George RR Martin has spent a lifetime telling stories, so it’s strange to see him lost for words. We’re in the back room of Beastly Books, surrounded by the colourful volumes of his work that line the shelves of the charming little shop he opened three years ago in his adopted home of Santa Fe, New Mexico. Sunk in a high-backed brown leather chair in front of a wall-sized mural of John Singer Sargent’s Edwardian-era oil painting Nonchaloir (Repose), the author has been playing raconteur for the last hour. Eyes twinkling behind silver-framed glasses, he’s been telling the fantastical tale of the son of a longshoreman from New Jersey who grew up reading Shakespeare, Tolkien, and Marvel comic books, and went on to write his own bestselling epic fantasy series A Song of Ice and Fire, which in turn became the record-breaking, award-hoarding, television-conquering HBO series Game of Thrones.
The runaway success of the show made Martin rich beyond even the wildest fever dreams of a lifelong science-fiction writer, but it’s his first-hand experience of the viciousness of a particular type of hyper-online fan that’s left him uncharacteristically stumped. “I don’t understand how people can come to hate so much something that they once loved,” he says. “If you don’t like a show, don’t watch it! How has everything become so toxic?”

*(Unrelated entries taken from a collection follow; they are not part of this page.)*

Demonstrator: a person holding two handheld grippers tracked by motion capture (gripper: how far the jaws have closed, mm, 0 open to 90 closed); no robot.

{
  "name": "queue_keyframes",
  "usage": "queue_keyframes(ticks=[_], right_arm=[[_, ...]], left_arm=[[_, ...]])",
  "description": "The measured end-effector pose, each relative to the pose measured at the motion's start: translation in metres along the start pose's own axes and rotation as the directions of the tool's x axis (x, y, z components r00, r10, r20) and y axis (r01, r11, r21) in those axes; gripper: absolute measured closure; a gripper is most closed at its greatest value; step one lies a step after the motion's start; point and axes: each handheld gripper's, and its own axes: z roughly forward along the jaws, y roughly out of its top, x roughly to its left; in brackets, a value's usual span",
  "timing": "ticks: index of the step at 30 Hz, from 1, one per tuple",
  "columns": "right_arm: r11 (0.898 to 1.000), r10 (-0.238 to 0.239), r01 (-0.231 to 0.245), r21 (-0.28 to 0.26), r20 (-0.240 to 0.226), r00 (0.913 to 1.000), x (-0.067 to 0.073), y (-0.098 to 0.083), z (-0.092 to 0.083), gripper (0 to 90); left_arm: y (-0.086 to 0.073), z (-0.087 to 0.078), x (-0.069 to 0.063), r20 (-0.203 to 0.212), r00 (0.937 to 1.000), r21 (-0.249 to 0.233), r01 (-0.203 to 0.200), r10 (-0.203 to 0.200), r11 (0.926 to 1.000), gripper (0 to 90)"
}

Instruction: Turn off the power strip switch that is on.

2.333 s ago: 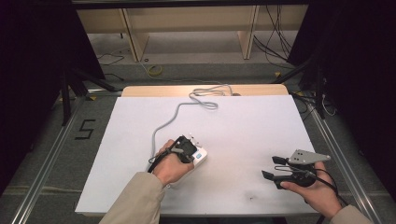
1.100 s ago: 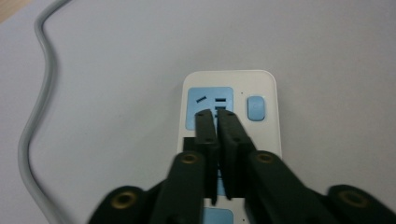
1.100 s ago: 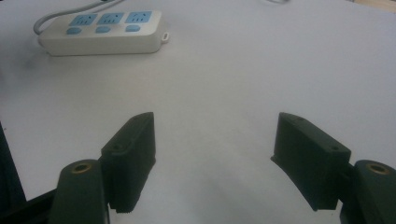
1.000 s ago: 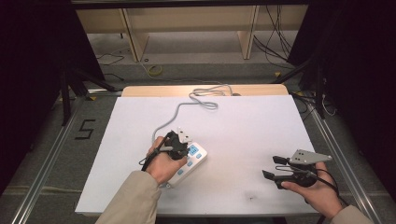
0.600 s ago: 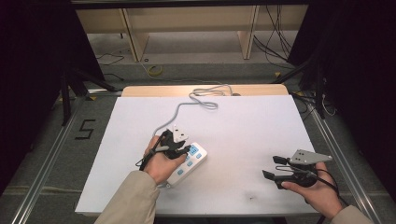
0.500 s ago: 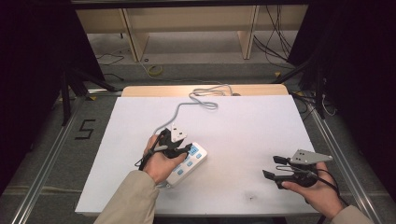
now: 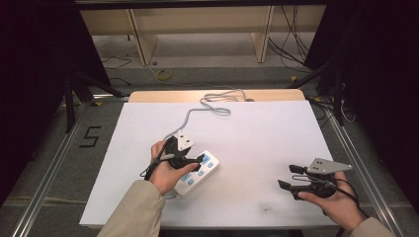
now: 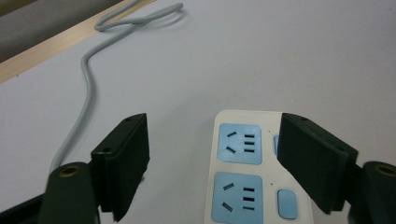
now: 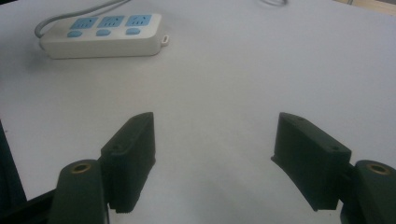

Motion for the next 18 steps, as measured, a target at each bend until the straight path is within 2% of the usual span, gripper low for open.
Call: queue_keyframes(ticks=[6, 18], right_arm=[[1.0, 0.001, -0.001, -0.001, -0.001, 1.0, 0.0, 0.0, 0.0, 29.7], [1.0, 0.002, -0.002, -0.003, -0.002, 1.0, 0.0, 0.0, 0.0, 29.6]], left_arm=[[-0.003, -0.003, 0.003, 0.002, 1.0, -0.009, 0.005, -0.005, 0.9999, 15.8], [-0.01, -0.014, 0.005, 0.015, 0.9998, -0.034, -0.009, 0.009, 0.9994, 14.4]])
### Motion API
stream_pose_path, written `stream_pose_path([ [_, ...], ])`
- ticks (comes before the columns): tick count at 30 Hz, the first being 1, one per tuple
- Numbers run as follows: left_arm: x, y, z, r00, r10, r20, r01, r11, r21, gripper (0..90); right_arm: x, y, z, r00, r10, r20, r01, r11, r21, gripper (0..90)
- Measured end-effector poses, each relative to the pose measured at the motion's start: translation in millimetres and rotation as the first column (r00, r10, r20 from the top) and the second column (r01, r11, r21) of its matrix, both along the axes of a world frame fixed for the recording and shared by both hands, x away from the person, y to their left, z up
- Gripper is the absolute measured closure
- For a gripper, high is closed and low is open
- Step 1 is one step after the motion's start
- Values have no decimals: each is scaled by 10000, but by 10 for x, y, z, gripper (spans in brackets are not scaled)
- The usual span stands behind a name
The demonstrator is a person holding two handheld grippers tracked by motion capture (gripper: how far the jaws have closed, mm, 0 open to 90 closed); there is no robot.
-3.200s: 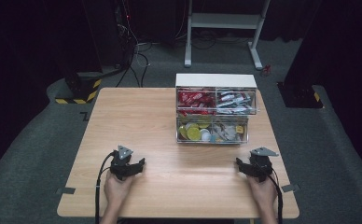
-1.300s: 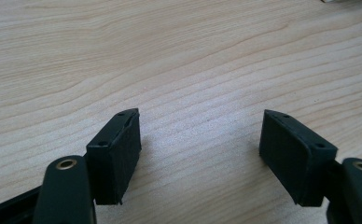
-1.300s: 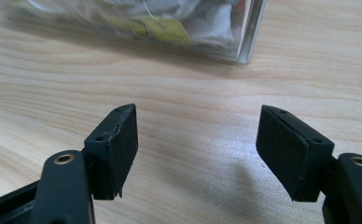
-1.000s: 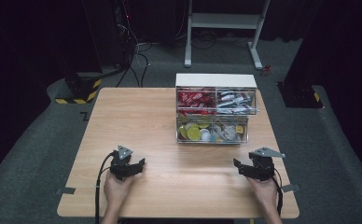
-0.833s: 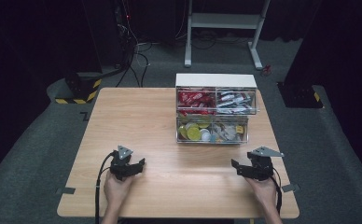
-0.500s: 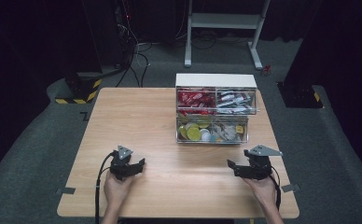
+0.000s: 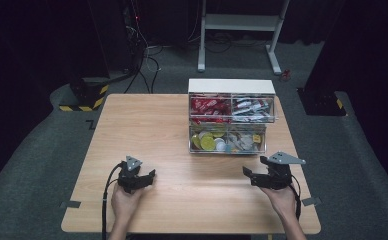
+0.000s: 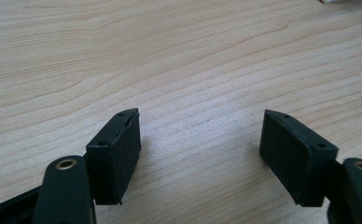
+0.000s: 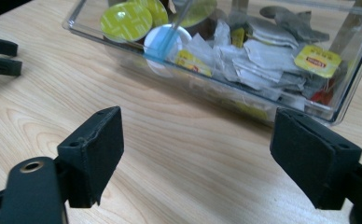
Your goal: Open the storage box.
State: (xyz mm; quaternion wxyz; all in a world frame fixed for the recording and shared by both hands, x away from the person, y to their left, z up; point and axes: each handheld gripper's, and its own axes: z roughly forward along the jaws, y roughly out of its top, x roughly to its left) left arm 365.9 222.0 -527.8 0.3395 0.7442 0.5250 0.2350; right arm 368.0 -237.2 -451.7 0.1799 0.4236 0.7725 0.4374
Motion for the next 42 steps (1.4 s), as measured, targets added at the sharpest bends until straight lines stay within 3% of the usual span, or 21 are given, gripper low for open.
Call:
stream_pose_path([
  [17,0,-1,0,10000,8,3,-8,10000,-6,294,76,68,179,9992,397,110,-399,9990,198,178],
  [23,0,-2,-1,10000,16,8,-16,10000,-19,293,89,97,238,9986,405,346,-411,9990,151,206],
  [29,0,0,0,10000,-1,3,1,10000,3,293,151,155,309,9985,459,292,-460,9989,33,232],
  [42,0,6,4,10000,-41,-54,41,10000,2,293,294,295,500,9966,488,666,-456,9978,-488,300],
])
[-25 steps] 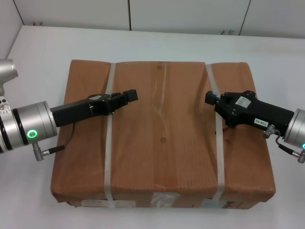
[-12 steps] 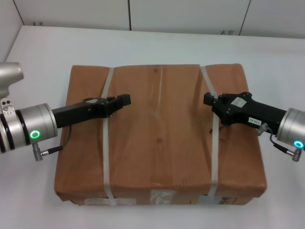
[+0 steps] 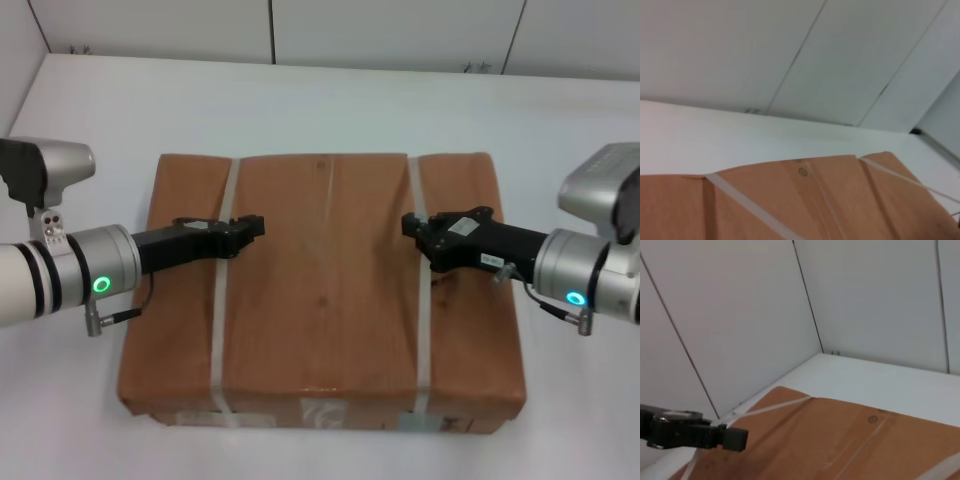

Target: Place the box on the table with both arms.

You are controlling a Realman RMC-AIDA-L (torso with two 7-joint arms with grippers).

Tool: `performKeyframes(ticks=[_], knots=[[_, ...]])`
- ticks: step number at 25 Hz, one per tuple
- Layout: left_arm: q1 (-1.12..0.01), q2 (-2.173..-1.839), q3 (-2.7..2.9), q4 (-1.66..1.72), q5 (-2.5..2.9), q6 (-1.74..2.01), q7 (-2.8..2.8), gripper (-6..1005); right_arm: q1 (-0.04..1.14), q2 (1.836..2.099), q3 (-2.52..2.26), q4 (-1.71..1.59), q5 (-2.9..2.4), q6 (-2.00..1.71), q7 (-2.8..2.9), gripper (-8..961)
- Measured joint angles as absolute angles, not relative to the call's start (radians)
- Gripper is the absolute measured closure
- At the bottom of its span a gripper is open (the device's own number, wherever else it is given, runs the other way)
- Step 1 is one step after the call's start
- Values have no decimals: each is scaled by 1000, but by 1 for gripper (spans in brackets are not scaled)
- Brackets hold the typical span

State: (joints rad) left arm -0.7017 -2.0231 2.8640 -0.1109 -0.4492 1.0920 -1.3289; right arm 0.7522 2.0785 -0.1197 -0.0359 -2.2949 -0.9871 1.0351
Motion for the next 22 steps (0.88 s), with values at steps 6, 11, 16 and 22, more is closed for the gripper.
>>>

Martin is regularly harangued about when he’s going to produce The Winds of Winter, the sixth book in the A Song of Ice and Fire series, not to mention a seventh volume still to come after that. He’s also seen the virulent scorn poured by some critics and professed fans on the final season of Game of Thrones, so it’s perhaps with some trepidation that he’s returning to the televisual fray. On 21 August, Martin will take HBO back to Westeros in House of the Dragon, a prequel show set several hundred years before the events of Game of Thrones. It tells the story of the Targaryens, whose royal dynasty was built on their power as dragonlords before a civil war tore the family apart – which means there should be enough fire-breathing and aerial battles for even the most hard-to-please fan.
The author is wise enough not to take any of the online abuse he suffers too personally. After all, the same toxicity seems to infect the discourse around many of the world’s most popular stories. “The Lord of the Rings: The Rings of Power isn’t even on yet [it will stream on Amazon in September], but if you follow what’s going on online, the controversy about it is like World War Two. They’re dropping atomic bombs on each other,” he says incredulously of the fans who howl about any perceived deviation from the source material. “You hear controversies about some of the Marvel shows and the Marvel movies, certainly about the DC characters. It used to be if you were a fan of Star Trek, you liked Star Trek. Now it seems like half the people who call themselves Star Trek fans hate Star Trek, and the Star Wars fans hate Star Wars, and the Tolkien fans hate Rings of Power. What the hell? Now maybe it’s because it’s changing, but as a writer you’d go crazy if you didn’t change it somehow. You want to tell new stories, not tell the same stories over and over again.”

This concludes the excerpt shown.